4 de marzo de 2014

El expríncipe politiquero


 Reinaldo Spitaletta


                        


Los políticos son inevitables. Los politiqueros, también. Entre unos y otros hay diferencias sustanciales, que no son el caso de este escrito.

Por: Reinaldo Spitaletta
El cuento de esta columna, hoy, es el de un politiquero mayor, que dice tener el corazón grande (que puede ser señal o síntoma de enfermedad cardíaca) y la mano firme (al parecer, todavía no tiene el mal de Parkinson). Veamos.

Un politiquero -y hay ejemplos a granel en el gran potrero que es Colombia- aprovecha la desmemoria colectiva para presentarse, otra vez, como salvador (¿de su familia? ¿de sus intereses personales o de grupúsculo?...) o como mesías. El aludido, que hace doce años fue elegido por “la Far”, que a su vez habían elegido a su antecesor, da la impresión de cabalgar sobre la amnesia de la gente, que, como se nota, no toma gotitas para la memoria.

Pudiéramos tomar la frase “mano firme” como un eufemismo. Más bien, puede ser “mano dura”, y en este punto podemos empezar a desgranar la mazorca. El tipo entró pisando duro a los trabajadores cuando estaba estrenando banda presidencial. En el 2002, los castigó con una reforma laboral de infamia. Les mutiló horas extras y festivos; dijo que, en cambio, crearía empleo productivo, y todo resultó una farsa. El desempleo aumentó. Ah, y como si fuera poco, cerró hospitales públicos, al tiempo que otorgaba gabelas a empresas privadas de salud.

Muy grande fue su corazón con las transnacionales e inversionistas extranjeros. Hubo para ellos zonas francas, alivios fiscales, deducciones y otras caricias. Entre tanto, la mano dura era contra las protestas indígenas y campesinas; contra los estudiantes y trabajadores. Todos el que su voz alzara en defensa de reivindicaciones y derechos era, según él, un “guerrillero de civil”, un “terrorista”, un aliado de la subversión.

Con todos los medios de información a sus pies tendidos, aprovechó para realizar campañas macartistas, declarar que no había en Colombia un conflicto armado interno, utilizar la propaganda para sembrar odios e irrespetos contra el pensamiento crítico, y promover la opinión única: la suya. En ese campo, florecieron las “chuzadas” del DAS a periodistas independientes, magistrados y opositores; fue común la exaltación de delincuentes que, según el príncipe, eran “buenos muchachos”. Armó autoatentados (como uno en Barranquilla), compró la reelección, repartió notarías como si fueran sancochos o aguardiente, y estuvo mudo varios días cuando perdió un referendo.

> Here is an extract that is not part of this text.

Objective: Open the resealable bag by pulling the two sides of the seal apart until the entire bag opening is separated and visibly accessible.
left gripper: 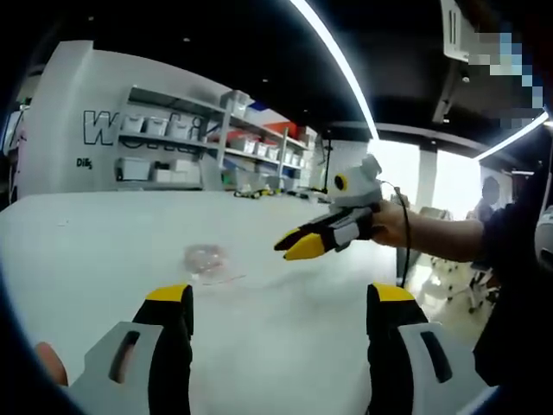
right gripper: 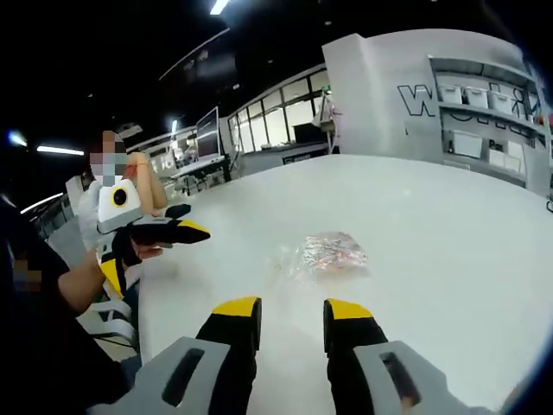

Su huera fraseología de “contra la politiquería y la corrupción” (dos vicios que se robustecieron en sus ocho años de gobierno), la empleó para privatizar empresas estatales boyantes, como Telecom, a la que borró del mapa, acabó con el Seguro Social para privilegiar a grupos financieros que impusieron la salud como un negocio.
Nunca antes de su gobierno, el desplazamiento forzado había crecido a magnitudes apocalípticas. Llegar a tener en el territorio más de cuatro millones de personas expulsadas por los actores del conflicto armado, fue una vergüenza, sobre todo cuando se privilegiaba en el presupuesto nacional la llamada “seguridad democrática”, que le dio vuelo al paramilitarismo. Ah, y sin contar aquí los más de mil asesinatos cometidos por el Ejército, para hacer pasar muchachos sin trabajo como guerrilleros. Los falsos positivos son otro baldón de su gobierno autoritario.

El privilegiar con subsidios a latifundistas a través de Agro Ingreso Seguro, es otro de sus “pecadillos”. Y eso por no recordar, por ejemplo, cómo fue asesinado en Barranquilla el profesor Alfredo Correa De Andreis, o el alcalde de El Roble, Sucre, Tito Díaz, al tiempo que sus asesinos eran premiados con cargos diplomáticos por los buenos oficios prestados al señor del “corazón grande”.
Sí, corazón grande para premiar a las corporaciones extranjeras con los tratados de libre comercio (que él promovió hasta la saciedad, como aplicado acólito de Washington), a las transnacionales de la química farmacéutica, a la gringada para que estableciera bases militares en territorio colombiano, su rastrero apoyo a la invasión de Irak… Y mano fuerte contra los trabajadores de la salud, contra los obreros de la caña de azúcar y la minga indígena, por citar solo algunos casos de persecución.

Parece no haber sido suficiente que lo reciban a tomatazos y huevazos en algunas poblaciones. Ni que haya gentes que, en las manifestaciones electorales del expríncipe, le recuerden sus tropelías. Está arriba en las encuestas. Por ahí, en cualquier esquina, se preguntan si es un caso de masoquismo o de seguir navegando en las aguas del olvido.